Your objective:
Starting at the line that contains "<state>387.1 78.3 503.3" in the listing below, write out every line word for word until you have written the line that contains "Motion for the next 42".

Available data:
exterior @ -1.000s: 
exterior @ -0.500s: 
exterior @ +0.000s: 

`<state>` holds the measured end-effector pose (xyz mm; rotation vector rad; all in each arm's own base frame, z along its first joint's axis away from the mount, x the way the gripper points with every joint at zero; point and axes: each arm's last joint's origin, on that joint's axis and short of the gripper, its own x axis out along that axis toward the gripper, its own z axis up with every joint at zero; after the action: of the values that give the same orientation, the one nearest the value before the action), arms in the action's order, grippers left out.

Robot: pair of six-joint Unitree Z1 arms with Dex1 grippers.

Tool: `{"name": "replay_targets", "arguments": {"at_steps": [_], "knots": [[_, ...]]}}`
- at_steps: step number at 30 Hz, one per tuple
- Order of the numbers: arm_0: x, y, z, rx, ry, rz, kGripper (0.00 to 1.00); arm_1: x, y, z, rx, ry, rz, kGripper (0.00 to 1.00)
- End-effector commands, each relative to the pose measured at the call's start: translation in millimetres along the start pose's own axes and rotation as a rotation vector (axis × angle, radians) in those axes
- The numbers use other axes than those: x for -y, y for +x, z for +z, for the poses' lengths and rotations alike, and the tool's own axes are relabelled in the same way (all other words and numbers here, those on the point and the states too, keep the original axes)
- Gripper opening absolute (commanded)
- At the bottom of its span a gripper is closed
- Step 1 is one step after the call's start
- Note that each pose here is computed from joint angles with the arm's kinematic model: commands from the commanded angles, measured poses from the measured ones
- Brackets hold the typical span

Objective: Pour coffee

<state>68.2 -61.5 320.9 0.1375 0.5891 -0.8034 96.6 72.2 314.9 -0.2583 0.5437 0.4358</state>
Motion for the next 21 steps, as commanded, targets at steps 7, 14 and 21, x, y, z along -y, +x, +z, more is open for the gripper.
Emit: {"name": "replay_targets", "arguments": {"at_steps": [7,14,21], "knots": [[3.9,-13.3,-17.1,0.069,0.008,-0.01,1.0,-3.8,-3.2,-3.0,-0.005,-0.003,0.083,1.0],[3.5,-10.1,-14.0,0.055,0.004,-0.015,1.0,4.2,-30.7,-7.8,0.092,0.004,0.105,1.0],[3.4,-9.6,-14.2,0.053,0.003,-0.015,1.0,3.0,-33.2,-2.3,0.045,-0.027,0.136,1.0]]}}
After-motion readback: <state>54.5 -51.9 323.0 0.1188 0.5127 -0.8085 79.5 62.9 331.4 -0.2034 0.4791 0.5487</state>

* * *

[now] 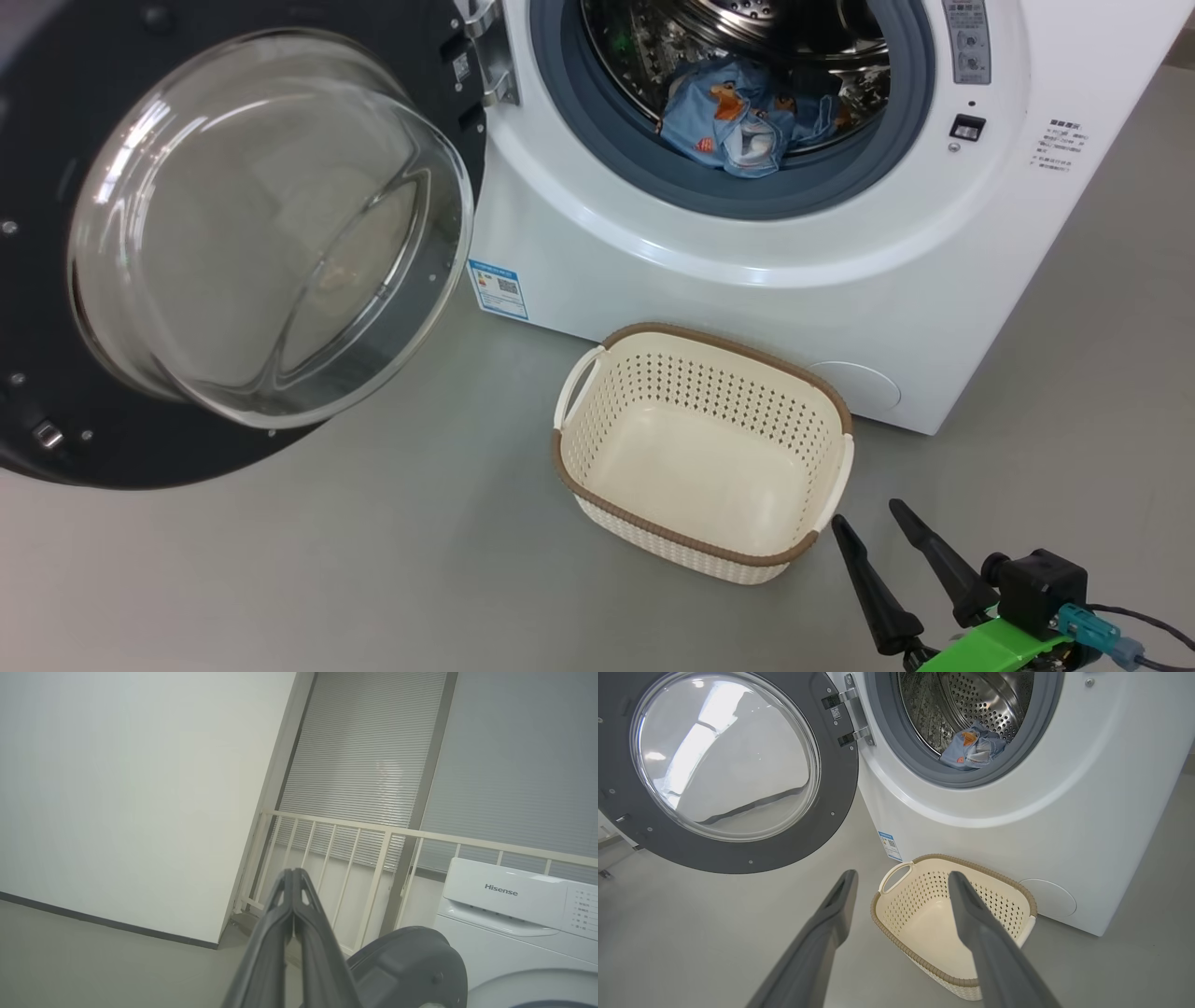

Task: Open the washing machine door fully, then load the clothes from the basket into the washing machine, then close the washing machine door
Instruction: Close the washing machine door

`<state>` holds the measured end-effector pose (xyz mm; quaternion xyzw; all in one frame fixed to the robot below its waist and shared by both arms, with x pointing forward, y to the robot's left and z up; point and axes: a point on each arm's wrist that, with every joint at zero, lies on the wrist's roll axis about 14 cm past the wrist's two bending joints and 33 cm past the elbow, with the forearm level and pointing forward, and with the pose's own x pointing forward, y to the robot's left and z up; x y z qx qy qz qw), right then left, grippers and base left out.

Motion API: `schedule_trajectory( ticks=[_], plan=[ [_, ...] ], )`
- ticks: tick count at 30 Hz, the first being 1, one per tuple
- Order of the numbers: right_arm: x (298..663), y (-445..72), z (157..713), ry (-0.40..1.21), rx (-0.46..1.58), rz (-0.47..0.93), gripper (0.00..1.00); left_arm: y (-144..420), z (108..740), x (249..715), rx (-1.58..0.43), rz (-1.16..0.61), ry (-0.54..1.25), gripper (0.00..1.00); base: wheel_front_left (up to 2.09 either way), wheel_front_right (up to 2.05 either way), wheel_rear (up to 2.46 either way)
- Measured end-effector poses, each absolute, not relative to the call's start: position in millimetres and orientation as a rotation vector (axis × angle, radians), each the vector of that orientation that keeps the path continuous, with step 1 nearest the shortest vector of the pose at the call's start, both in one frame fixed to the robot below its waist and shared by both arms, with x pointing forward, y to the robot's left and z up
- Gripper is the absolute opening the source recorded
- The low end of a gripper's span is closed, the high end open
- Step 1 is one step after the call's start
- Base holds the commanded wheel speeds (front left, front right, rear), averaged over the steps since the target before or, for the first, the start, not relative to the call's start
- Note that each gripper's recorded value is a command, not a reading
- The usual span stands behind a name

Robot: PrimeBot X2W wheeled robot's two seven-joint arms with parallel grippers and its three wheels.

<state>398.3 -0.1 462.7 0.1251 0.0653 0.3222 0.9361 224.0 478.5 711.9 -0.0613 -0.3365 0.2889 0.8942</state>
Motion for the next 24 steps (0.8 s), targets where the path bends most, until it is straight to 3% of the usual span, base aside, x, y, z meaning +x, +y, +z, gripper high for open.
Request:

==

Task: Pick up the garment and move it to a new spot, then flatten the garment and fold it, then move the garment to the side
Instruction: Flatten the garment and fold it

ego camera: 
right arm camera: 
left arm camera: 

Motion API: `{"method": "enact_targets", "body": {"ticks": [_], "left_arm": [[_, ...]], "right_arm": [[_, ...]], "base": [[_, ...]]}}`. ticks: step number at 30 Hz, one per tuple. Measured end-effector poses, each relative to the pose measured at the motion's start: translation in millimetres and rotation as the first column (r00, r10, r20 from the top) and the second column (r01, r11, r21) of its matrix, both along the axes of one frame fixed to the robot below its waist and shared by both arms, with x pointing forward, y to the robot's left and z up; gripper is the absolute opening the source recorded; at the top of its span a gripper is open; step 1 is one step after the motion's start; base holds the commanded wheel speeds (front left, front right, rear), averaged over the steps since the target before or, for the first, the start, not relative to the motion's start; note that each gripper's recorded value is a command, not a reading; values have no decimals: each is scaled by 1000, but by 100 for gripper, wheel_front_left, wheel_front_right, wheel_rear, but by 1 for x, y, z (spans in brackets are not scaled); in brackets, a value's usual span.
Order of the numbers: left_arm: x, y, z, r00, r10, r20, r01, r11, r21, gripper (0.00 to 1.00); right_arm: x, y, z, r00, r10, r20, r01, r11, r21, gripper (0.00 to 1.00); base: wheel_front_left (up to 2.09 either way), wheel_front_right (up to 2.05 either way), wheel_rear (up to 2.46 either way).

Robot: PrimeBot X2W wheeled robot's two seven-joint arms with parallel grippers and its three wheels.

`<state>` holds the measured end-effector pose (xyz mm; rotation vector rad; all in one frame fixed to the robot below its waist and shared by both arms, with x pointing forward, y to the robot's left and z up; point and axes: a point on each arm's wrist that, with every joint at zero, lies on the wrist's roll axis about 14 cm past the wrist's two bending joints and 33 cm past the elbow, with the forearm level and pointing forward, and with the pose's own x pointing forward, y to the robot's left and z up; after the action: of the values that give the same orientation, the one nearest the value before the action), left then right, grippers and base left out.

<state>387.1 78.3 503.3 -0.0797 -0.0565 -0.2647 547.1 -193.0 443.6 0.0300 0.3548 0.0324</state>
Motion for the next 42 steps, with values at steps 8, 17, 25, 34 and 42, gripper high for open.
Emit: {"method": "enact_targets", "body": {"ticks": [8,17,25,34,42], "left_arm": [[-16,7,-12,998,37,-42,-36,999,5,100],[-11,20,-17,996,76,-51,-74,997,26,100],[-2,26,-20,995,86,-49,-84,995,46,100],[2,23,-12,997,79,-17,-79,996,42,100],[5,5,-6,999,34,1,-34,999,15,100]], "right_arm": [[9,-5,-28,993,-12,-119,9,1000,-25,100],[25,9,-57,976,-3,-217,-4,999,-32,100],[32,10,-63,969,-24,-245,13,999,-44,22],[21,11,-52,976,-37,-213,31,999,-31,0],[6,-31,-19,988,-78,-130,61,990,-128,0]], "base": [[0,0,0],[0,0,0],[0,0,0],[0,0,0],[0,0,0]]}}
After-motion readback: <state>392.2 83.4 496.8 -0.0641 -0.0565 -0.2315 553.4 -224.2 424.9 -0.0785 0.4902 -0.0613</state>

Solution to the exercise:
<state>387.1 78.3 503.3 -0.0797 -0.0565 -0.2647 547.1 -193.0 443.6 0.0300 0.3548 0.0324</state>
Motion for the next 42 steps, with values at steps 8, 17, 25, 34 and 42, gripper high for open.

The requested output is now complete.